Banks were also big losers. JPMorgan Chase fell 3.1% and Bank of America fell 

   Airlines and cruise ship operators also slumped. American Airlines slid 10%, 
Delta Air Lines dropped 7.7%, Carnival skidded 8.7% and Royal Caribbean Cruises 
gave up 8.2%.

   Utilities and real estate companies held up better than most sectors. 
Investors tend to favor those industries, which carry high dividends and hold 
up relatively well during periods of turmoil, when they're feeling fearful.

   Gilead Sciences rose 2.8% and was among the few bright spots. The 
biotechnology company is testing a potential drug to treat the new coronavirus. 
Bleach-maker Clorox was also a standout, rising 1.4%.

   The sell-off is hitting the market as companies near the finish of what has 
been a surprisingly good round of earnings. About 87% of companies in the S&P 
500 have reported financial results and profits are expected to grow by more 
than a half-percentage point when all the reports are in, according to FactSet.

   In the eyes of some analysts, Monday's tank job for stocks means they're 
just catching up to the bond market, where fear has been dominant for months.

   U.S. government bonds are seen as some of the safest possible investments, 
and investors have been piling into them throughout 2020, even as stocks 
overcame stumbles to set more record highs. A bond's yield falls when its price 
rises, and the 10-year Treasury has been in such demand that its yield has 
plunged to 1.35% from roughly 1.90% at the start of the year.

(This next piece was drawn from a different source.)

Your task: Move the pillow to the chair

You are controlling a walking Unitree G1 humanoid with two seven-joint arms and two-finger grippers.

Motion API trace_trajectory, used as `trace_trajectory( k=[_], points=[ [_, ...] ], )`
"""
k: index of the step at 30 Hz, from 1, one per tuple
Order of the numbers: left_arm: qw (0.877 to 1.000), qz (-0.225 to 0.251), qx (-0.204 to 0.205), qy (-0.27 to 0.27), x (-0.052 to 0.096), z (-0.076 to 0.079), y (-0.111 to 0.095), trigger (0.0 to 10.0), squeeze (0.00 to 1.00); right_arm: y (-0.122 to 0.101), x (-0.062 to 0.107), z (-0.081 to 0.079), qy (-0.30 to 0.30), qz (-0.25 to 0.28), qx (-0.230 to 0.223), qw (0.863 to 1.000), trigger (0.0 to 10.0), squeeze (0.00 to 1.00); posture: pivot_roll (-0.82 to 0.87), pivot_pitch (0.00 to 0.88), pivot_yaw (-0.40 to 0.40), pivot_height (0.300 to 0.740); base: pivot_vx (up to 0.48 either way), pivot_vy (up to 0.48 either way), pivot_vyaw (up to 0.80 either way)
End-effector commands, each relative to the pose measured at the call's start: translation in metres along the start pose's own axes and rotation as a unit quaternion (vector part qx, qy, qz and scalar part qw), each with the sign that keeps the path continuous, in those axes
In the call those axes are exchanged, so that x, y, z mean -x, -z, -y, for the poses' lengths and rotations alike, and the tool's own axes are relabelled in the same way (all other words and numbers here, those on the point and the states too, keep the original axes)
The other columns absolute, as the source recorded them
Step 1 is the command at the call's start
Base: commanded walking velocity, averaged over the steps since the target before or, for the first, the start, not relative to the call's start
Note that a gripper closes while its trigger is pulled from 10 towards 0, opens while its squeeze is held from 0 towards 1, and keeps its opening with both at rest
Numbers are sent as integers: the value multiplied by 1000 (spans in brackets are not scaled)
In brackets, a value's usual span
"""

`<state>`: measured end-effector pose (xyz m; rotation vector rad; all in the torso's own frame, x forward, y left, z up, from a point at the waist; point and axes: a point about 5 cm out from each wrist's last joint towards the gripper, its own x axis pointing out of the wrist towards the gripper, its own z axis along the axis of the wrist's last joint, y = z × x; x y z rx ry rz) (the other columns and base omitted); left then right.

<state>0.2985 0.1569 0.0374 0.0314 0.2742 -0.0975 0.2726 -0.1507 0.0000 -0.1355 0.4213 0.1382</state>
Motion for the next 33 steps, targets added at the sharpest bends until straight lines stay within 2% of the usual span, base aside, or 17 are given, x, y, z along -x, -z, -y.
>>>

   The 10-year yield on Monday touched its lowest point in three years, falling 
from 1.47% late Friday, and itwas near its intraday record low of 1.325% set in 
July 2016, according to Tradeweb. The 30-year Treasury yield fell further after 
setting its own record low, down to 1.82% from 1.92% late Friday.

   Traders are increasingly certain that the Federal Reserve will cut interest 
rates at least once in 2020 to help prop up the economy. They're pricing in a 
nearly 95% probability of a cut this year, according to CME Group. A month ago, 
they saw only a 68% probability.

   Of course, some analysts say stocks have been rising in recent weeks 
precisely because of the drop in yields. Bonds are offering less in interest 
after the Federal Reserve lowered rates three times last year --- the first 
such cuts in more than a decade --- and amid low inflation. When bonds are 
paying such meager amounts, many investors say there's little real competition 
other than stocks for their money.

   The view has become so hardened that "There Is No Alternative," or TINA, has 
become a popular acronym on Wall Street. Even with Monday's sharp drops, the 
S&P 500 is still within 4.2% of its record set earlier this month.